- Interactive map of Route 66 Mural Park
- Type: Municipal
- Location: Joplin, Missouri
- Coordinates: 37°5′4.85″N 94°30′47.45″W﻿ / ﻿37.0846806°N 94.5131806°W
- Created: 2013
- Operator: Joplin Area Chamber of Commerce, City of Joplin Parks and Recreation
- Status: Open year-round, rain or shine
- Mural artists: Chris Auckerman, Jon White

= Route 66 Park =

Park in Missouri, U.S.

Route 66 Mural Park (opened 2013 in Joplin, Missouri) operates as a public park, specifically as a touchstone for US Route 66 tourists as well as for local preservers of U.S. Route 66 in Missouri. The park includes three large tile murals proposed by Paul Whitehill, produced by Images In Tile USA and designed by artists Chris Auckerman, Carthage, MO native Andy Thomas, and Jon White. The park also features a bifurcated red sports car that anyone on pilgrimage can slide up beside and have a quickie photograph taken. Close to the intersection of 7th Street and Main, the mural covers the south side of the now closed Pearl Brothers, the iconic green hardware store of downtown Joplin. Near that same intersection, US Route 66 once shifted west and headed into Kansas.

== History ==

During the 1960s and 1970s, urban renewal was demolishing one historical building after another in the downtown district of Joplin, but there were some benefits of the renewal. In 1970, city planners wedged a small park called "Mall Park" between some of the major 7th street buildings. The park connected a large back-alley parking lot to the downtown district, shifting the focus from wheel traffic to foot traffic and making the high-rise merchandising stores more accessible to any who parked off of the main drag.

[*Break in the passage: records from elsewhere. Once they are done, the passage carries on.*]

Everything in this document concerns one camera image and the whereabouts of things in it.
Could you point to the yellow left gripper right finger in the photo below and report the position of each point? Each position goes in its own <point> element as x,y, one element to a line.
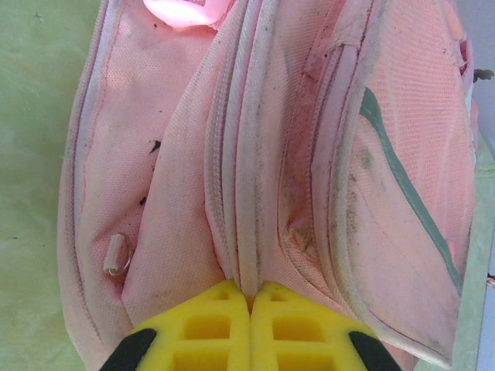
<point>305,332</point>

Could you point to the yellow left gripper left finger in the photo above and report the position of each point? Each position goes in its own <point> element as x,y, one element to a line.
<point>205,332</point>

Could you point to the pink fabric backpack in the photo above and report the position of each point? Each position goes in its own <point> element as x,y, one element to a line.
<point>270,154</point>

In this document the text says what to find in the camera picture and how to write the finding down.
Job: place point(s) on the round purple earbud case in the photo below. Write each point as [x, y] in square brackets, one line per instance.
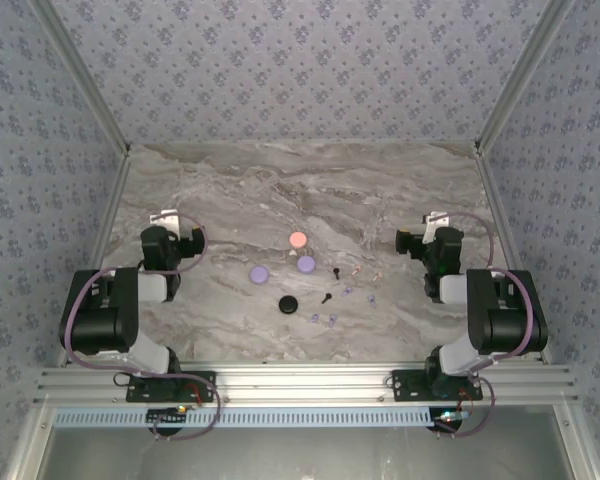
[259, 274]
[305, 264]

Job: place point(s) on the round pink earbud case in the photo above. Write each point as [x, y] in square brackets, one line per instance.
[298, 239]

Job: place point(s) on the round black earbud case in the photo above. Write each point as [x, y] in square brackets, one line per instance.
[288, 304]

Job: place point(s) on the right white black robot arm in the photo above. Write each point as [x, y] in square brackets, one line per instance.
[510, 310]

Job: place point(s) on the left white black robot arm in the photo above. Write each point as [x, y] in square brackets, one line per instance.
[100, 310]

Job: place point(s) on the small lit circuit board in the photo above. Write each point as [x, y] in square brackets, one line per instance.
[450, 419]
[167, 414]

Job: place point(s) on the grey metal lower shelf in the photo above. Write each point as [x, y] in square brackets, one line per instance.
[300, 455]

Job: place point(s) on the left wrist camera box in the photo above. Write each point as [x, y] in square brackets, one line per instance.
[165, 221]

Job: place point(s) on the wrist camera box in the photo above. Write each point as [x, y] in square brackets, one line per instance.
[435, 224]
[165, 221]

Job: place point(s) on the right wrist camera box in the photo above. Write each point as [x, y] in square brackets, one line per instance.
[435, 224]

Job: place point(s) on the aluminium table side rail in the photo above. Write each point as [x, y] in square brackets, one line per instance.
[104, 225]
[503, 225]

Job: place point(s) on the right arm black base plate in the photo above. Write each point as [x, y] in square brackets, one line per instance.
[405, 387]

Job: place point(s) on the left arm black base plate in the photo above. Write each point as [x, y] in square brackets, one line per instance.
[205, 385]

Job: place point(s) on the aluminium frame post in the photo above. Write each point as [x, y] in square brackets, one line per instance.
[521, 75]
[84, 75]

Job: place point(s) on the aluminium mounting rail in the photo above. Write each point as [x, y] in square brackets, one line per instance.
[300, 385]

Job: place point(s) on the aluminium frame leg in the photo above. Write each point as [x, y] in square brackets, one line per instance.
[575, 445]
[30, 445]

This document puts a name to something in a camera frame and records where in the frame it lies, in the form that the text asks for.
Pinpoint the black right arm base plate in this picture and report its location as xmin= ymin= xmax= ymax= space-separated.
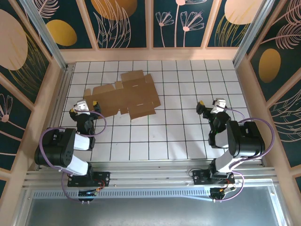
xmin=192 ymin=169 xmax=236 ymax=186

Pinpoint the aluminium corner post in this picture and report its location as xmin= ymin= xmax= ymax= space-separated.
xmin=232 ymin=0 xmax=276 ymax=69
xmin=18 ymin=0 xmax=69 ymax=71

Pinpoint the aluminium side rail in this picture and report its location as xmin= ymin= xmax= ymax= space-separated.
xmin=50 ymin=62 xmax=76 ymax=165

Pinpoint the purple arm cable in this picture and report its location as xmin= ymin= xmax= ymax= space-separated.
xmin=213 ymin=107 xmax=275 ymax=202
xmin=39 ymin=110 xmax=107 ymax=203

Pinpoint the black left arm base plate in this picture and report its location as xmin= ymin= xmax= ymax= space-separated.
xmin=67 ymin=171 xmax=111 ymax=188

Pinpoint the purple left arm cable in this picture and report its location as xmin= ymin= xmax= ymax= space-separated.
xmin=39 ymin=110 xmax=107 ymax=203

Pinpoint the aluminium mounting rail frame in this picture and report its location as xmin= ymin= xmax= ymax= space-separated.
xmin=23 ymin=159 xmax=278 ymax=189

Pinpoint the brown cardboard paper box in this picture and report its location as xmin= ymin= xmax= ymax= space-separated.
xmin=83 ymin=70 xmax=161 ymax=121

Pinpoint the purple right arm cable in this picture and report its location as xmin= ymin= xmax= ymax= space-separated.
xmin=213 ymin=107 xmax=275 ymax=202

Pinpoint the slotted grey cable duct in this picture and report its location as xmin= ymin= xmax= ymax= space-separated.
xmin=32 ymin=190 xmax=212 ymax=200

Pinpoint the grey metal sheet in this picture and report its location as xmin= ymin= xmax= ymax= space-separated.
xmin=14 ymin=186 xmax=289 ymax=226

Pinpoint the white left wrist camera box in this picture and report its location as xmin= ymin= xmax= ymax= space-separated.
xmin=74 ymin=99 xmax=90 ymax=115

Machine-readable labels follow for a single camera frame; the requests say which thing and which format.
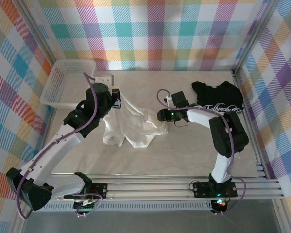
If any black t-shirt with white print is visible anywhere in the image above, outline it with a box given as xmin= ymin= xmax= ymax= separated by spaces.
xmin=191 ymin=81 xmax=245 ymax=115

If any white plastic mesh basket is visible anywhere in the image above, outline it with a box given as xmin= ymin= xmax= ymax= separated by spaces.
xmin=39 ymin=59 xmax=97 ymax=110

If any right controller board with light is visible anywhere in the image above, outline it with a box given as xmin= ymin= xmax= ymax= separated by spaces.
xmin=212 ymin=198 xmax=228 ymax=213

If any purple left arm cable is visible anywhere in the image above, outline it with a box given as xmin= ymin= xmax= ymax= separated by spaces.
xmin=16 ymin=72 xmax=99 ymax=220

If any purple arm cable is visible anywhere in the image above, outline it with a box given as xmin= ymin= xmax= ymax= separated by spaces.
xmin=16 ymin=72 xmax=99 ymax=220
xmin=156 ymin=89 xmax=247 ymax=216

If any aluminium side rail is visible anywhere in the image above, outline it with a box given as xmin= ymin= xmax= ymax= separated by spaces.
xmin=232 ymin=70 xmax=269 ymax=179
xmin=45 ymin=105 xmax=56 ymax=124

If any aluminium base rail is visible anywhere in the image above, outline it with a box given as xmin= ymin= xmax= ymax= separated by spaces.
xmin=47 ymin=176 xmax=284 ymax=202

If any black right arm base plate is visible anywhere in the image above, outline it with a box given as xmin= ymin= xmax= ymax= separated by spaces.
xmin=193 ymin=181 xmax=238 ymax=198

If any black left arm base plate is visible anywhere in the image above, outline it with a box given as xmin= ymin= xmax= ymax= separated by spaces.
xmin=86 ymin=183 xmax=109 ymax=199

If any aluminium corner post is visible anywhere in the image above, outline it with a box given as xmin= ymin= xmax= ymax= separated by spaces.
xmin=16 ymin=0 xmax=56 ymax=67
xmin=232 ymin=0 xmax=279 ymax=73

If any grey slotted cable duct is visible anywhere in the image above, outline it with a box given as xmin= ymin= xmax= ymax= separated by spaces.
xmin=42 ymin=202 xmax=213 ymax=212

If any left controller board with wires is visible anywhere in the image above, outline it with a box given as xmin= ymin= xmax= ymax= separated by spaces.
xmin=73 ymin=199 xmax=97 ymax=214

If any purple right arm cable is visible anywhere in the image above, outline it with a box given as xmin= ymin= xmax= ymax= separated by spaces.
xmin=156 ymin=89 xmax=247 ymax=216

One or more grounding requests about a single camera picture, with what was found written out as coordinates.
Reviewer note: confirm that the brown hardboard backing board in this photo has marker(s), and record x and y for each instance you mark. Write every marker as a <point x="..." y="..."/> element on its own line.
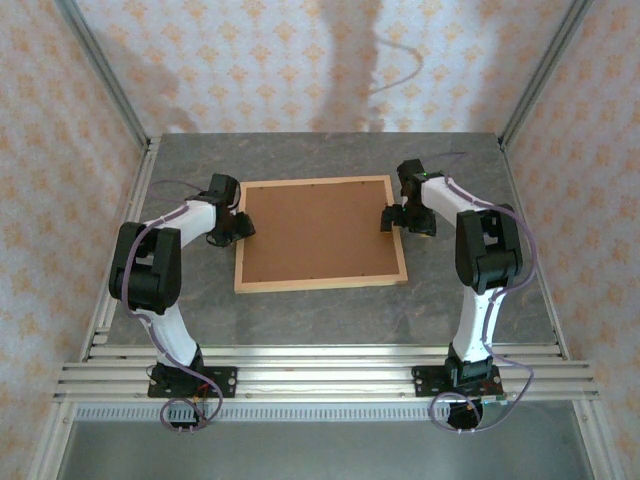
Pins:
<point x="320" y="230"/>

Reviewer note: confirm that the light wooden picture frame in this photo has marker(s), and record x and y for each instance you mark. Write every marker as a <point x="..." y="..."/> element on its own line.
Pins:
<point x="320" y="287"/>

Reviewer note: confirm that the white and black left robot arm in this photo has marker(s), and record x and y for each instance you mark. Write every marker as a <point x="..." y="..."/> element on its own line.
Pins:
<point x="195" y="220"/>

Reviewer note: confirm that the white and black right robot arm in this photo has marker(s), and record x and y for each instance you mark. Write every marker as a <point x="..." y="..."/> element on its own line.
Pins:
<point x="440" y="200"/>

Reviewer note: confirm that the wide aluminium extrusion crossbeam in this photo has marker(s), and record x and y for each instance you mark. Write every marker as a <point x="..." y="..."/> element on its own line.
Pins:
<point x="325" y="385"/>

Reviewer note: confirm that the small green circuit board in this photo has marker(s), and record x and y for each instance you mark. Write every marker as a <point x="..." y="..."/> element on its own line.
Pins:
<point x="495" y="400"/>

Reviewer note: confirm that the grey metal lower panel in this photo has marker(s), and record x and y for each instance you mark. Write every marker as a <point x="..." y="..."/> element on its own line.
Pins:
<point x="325" y="450"/>

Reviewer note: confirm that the aluminium table side rail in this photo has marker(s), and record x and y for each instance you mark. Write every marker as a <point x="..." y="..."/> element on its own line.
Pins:
<point x="142" y="170"/>
<point x="509" y="170"/>

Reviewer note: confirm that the aluminium corner post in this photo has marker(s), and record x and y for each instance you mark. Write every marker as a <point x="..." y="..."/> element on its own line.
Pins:
<point x="540" y="75"/>
<point x="106" y="75"/>

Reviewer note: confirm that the aluminium table edge rail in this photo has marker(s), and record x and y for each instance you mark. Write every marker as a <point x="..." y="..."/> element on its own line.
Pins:
<point x="325" y="352"/>

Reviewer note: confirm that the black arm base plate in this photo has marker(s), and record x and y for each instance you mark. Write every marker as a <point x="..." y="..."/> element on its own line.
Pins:
<point x="425" y="380"/>
<point x="225" y="382"/>

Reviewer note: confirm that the aluminium lower frame post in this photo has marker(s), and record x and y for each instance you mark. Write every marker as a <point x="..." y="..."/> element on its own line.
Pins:
<point x="592" y="435"/>
<point x="55" y="435"/>

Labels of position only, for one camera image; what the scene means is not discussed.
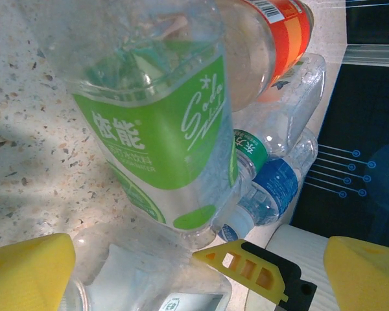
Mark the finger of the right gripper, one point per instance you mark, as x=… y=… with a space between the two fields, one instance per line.
x=246 y=262

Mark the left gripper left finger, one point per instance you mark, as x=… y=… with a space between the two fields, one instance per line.
x=26 y=275

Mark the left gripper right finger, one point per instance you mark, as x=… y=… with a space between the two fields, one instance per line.
x=366 y=278

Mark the clear bottle blue label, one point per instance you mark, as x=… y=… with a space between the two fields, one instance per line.
x=275 y=181

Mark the square bottle white label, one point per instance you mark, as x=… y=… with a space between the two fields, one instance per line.
x=142 y=278

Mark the clear bottle green neck label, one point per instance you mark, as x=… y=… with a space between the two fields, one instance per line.
x=288 y=123

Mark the clear bottle green soda label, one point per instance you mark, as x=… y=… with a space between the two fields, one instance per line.
x=149 y=129

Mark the gold cap bottle orange label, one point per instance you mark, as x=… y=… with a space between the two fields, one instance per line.
x=288 y=39

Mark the aluminium frame post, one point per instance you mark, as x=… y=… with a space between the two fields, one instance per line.
x=376 y=55

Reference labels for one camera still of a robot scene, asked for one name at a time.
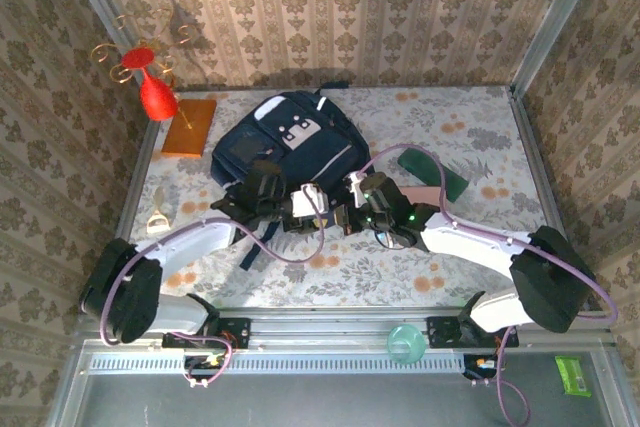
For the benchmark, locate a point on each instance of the dark green pencil case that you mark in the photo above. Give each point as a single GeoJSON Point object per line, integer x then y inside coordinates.
{"type": "Point", "coordinates": [425, 167]}

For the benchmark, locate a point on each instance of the beige plastic clip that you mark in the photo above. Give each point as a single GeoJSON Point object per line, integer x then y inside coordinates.
{"type": "Point", "coordinates": [158, 222]}

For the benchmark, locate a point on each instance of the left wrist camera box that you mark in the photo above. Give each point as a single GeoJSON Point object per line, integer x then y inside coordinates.
{"type": "Point", "coordinates": [307, 199]}

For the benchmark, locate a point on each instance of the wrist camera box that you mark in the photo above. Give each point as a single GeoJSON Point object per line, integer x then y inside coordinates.
{"type": "Point", "coordinates": [307, 199]}
{"type": "Point", "coordinates": [357, 187]}

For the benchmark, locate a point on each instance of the aluminium frame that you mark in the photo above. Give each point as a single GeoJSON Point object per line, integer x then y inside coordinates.
{"type": "Point", "coordinates": [325, 328]}

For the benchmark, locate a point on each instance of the pink notebook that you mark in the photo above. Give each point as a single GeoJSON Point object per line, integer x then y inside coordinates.
{"type": "Point", "coordinates": [420, 194]}

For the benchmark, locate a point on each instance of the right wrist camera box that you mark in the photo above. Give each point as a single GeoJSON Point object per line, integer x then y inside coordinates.
{"type": "Point", "coordinates": [357, 187]}

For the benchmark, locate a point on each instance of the gold jewelry stand wooden base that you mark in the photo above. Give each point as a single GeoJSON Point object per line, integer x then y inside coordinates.
{"type": "Point", "coordinates": [190, 132]}

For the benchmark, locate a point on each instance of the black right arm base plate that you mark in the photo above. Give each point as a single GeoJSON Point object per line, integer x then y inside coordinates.
{"type": "Point", "coordinates": [442, 332]}

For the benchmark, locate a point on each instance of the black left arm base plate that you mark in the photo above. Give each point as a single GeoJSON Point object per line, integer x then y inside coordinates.
{"type": "Point", "coordinates": [240, 332]}

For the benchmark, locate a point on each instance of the navy blue backpack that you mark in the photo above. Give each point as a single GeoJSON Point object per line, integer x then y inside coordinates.
{"type": "Point", "coordinates": [310, 157]}

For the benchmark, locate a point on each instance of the teal plastic cup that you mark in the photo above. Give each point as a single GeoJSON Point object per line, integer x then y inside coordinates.
{"type": "Point", "coordinates": [406, 344]}

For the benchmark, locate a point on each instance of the green packet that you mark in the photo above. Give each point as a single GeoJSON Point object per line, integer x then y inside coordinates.
{"type": "Point", "coordinates": [572, 376]}

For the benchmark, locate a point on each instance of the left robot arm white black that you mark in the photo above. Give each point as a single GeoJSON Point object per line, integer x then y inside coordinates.
{"type": "Point", "coordinates": [190, 247]}

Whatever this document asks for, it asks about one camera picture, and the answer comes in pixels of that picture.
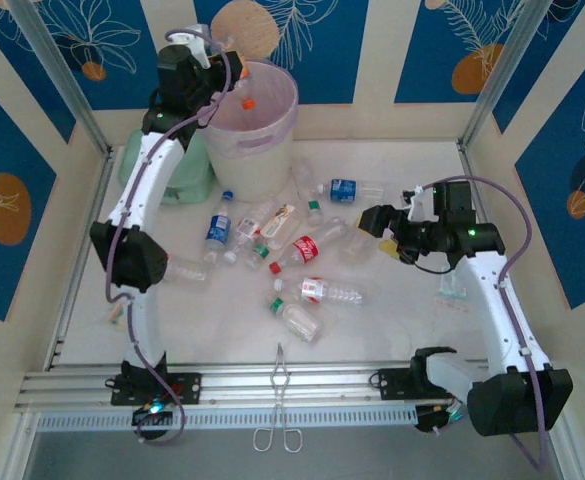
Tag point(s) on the clear bottle orange cap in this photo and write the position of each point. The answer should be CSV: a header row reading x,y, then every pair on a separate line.
x,y
248,104

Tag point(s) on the red label cola bottle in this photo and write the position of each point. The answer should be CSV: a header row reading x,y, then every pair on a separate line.
x,y
306,248

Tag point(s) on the clear bottle green neck band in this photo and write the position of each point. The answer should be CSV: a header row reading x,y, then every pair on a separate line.
x,y
304,175

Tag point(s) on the long red white label bottle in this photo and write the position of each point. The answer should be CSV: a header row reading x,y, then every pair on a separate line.
x,y
312,290

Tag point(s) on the orange white label bottle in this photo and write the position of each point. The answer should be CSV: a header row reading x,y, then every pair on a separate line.
x,y
279,220

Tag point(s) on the white ribbed plastic bin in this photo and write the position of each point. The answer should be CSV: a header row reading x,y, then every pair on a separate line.
x,y
252,170

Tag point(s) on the wide clear bottle green cap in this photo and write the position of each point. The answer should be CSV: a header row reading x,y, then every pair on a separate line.
x,y
302,322

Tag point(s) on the small clear bottle green cap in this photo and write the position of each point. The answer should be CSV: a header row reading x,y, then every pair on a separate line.
x,y
258,252

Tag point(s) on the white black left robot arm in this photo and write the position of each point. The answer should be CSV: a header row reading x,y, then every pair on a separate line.
x,y
144,180

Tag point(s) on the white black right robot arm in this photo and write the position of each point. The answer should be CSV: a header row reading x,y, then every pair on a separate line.
x,y
492,300

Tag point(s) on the clear sachet teal print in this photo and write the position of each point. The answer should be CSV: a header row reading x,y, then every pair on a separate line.
x,y
451,287

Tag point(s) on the clear sachet pink print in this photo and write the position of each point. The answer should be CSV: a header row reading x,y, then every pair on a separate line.
x,y
454,305

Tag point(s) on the mint green zip pouch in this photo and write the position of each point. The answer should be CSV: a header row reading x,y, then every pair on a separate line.
x,y
192,180

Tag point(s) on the black base electronics box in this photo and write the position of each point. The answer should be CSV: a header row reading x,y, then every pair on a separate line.
x,y
432,420
152,412

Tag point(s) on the metal tongs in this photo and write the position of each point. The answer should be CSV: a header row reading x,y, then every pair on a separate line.
x,y
275,382

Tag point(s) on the beige sponge piece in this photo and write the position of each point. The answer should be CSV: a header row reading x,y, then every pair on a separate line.
x,y
117,315

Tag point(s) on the aluminium frame post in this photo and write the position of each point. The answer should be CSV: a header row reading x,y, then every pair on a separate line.
x,y
62,75
502,75

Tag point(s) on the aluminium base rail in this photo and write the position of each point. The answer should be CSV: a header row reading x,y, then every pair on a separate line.
x,y
297,387

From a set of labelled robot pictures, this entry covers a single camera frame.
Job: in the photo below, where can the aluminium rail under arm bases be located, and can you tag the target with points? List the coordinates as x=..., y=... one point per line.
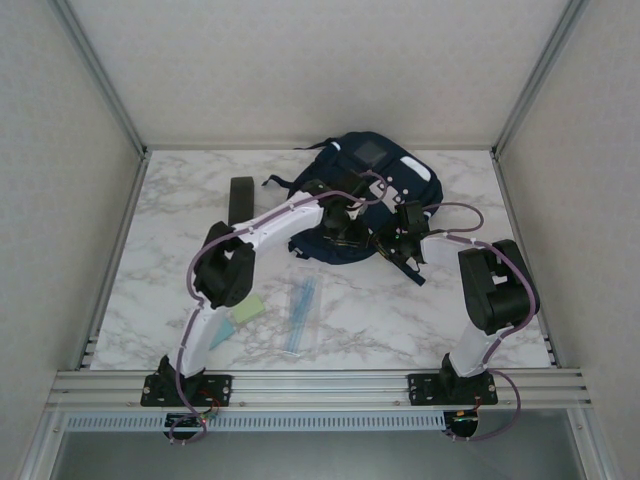
x=320, y=387

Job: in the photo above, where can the aluminium upright post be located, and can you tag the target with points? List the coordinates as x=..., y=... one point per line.
x=539, y=75
x=103, y=75

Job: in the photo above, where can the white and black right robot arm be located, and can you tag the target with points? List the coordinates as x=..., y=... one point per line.
x=495, y=285

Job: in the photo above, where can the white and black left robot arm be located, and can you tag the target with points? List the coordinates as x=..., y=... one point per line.
x=280, y=225

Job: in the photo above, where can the blue sticky note pad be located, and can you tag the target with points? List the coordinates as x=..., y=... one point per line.
x=223, y=335

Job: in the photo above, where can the green sticky note pad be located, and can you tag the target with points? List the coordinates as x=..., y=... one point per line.
x=247, y=310

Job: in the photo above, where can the clear bag of blue pens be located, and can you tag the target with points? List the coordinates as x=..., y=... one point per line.
x=302, y=312

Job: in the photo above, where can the small electronics board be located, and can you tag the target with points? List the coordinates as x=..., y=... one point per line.
x=187, y=421
x=465, y=422

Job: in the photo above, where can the black pencil case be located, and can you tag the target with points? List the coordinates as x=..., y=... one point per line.
x=242, y=197

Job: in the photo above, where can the navy blue backpack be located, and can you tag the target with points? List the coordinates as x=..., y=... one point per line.
x=400, y=170

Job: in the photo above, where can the aluminium side rail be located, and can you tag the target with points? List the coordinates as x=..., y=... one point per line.
x=116, y=260
x=525, y=270

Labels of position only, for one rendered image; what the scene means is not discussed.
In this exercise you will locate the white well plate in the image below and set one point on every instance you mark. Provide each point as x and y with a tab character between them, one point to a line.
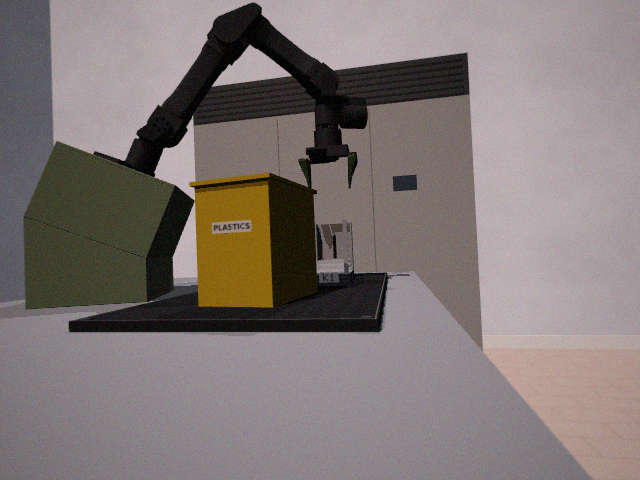
331	263
332	269

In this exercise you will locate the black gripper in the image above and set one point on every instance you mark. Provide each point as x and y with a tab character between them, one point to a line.
327	146

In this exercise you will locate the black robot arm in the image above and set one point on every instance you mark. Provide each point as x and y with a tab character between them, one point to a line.
165	127

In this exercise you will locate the yellow plastics bin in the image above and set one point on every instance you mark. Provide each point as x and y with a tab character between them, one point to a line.
255	238

Over time, the intricate brickwork of this park began to deteriorate and work was required to breathe new life into once heavily trafficked public space.

Paul Whitehill proposed the idea to create a Route 66 mural for Joplin to Chris Auckerman and Jon White of Images in Tile USA's art department. After much thought and planning, vision became art. Local sponsors assembled and helped them design the lower mural for tourists and visitors as a memorable photo opportunity, one that captures Joplin's place on Route 66. Europeans make the trek across Route 66 every year and even more for the festivals – 15,000 visitors from 25 states and 14 countries came to Joplin, Missouri, Springfield, Missouri, and other towns along the route simply for the Route 66 International Festival. Other photo opportunities like the mural park have cropped up in the wake of the growing trend.

This trend may have come about through the 2006 release of the animated film Cars which tossed a spotlight upon the country-wide effort to both save and restore local U.S. Route 66 main street businesses in any town that was bypassed and forgotten during the interstate system shift. Though big enough in population to withstand the effects of I-44 interstate pulling business both south and east of the city's historic hub, Joplin was affected in a parallel manner to the tiny mining and tourist towns that once peppered the landscape of Route 66 – primarily through the surge of national chains like Walmart and McDonald's that neutered the reach of mom-and-pop shops. Through renewed interest in the Mother Road, international media coverage of the 2011 Joplin tornado, and its ongoing underground art revival, Joplin's downtown got its groove back. All of the downtown murals track this progress.

After years of planning, the city dedicated Route 66 Mural Park during the first Third Thursday of the 2013 season. Once they had affixed the murals to Pearl Brothers, they dedicated them at the international Route 66 festival during the seventh season of Joplin's Third Thursday art walk. The public park had been neglected for twenty years. The site features a large mockup of a 45 record cut into the walkway, the center of which swaps out to accommodate the divergent spirits of various special events. A concrete slab nearby has been retrofitted into an all-weather map of the four states, with an emphasis on Missouri, Kansas, and Oklahoma. They marked the entrance by a retaining wall with a clean-cut emboss reading "Route 66 Joplin, Missouri." A string of Route 66 tile murals will span the winding path from up in Chicago all the way down to Santa Monica, but Joplin received the first in the series.